| DATA PROVIDED |
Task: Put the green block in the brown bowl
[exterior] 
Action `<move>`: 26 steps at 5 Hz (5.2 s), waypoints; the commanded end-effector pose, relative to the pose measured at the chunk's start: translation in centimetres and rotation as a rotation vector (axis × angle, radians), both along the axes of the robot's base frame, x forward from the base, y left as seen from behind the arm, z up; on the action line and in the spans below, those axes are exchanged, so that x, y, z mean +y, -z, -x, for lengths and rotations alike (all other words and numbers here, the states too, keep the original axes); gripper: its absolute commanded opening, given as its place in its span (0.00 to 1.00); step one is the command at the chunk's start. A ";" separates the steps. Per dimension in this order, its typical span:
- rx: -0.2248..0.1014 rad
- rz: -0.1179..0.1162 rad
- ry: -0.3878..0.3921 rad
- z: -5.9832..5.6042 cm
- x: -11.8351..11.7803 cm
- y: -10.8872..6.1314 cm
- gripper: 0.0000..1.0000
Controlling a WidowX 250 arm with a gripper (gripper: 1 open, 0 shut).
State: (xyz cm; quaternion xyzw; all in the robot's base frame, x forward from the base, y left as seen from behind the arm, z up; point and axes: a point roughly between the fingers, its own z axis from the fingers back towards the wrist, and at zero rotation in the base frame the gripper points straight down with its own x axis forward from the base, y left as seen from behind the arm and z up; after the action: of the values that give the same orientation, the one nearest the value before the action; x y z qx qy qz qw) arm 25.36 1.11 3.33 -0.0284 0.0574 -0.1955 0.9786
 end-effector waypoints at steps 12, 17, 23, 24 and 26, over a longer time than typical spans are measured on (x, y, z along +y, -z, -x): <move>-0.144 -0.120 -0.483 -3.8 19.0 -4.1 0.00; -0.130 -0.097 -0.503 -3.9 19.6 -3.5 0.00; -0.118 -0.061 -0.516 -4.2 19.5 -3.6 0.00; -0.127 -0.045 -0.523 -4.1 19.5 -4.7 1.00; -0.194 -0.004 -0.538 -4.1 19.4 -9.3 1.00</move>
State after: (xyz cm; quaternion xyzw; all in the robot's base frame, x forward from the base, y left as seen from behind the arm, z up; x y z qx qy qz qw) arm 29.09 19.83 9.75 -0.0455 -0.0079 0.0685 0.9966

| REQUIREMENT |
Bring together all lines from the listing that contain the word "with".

| SOLUTION FOR THIS TASK |
Controlling a WidowX 250 arm with a gripper (gripper: 1 open, 0 shut).
State: (xyz cm; quaternion xyzw; all in the robot's base frame, x forward from the base, y left as seen from behind the arm, z up; point and axes: a point roughly between the fingers, its own z axis from the fingers back towards the wrist, and at zero rotation in the base frame the gripper points straight down with its own x axis forward from the base, y left as seen from behind the arm and z up; after the action: of the values that give the same orientation, the one nearest the value before the action; x y z qx qy qz qw) arm 25.36 1.11 3.33 -0.0284 0.0574 -0.1955 0.9786

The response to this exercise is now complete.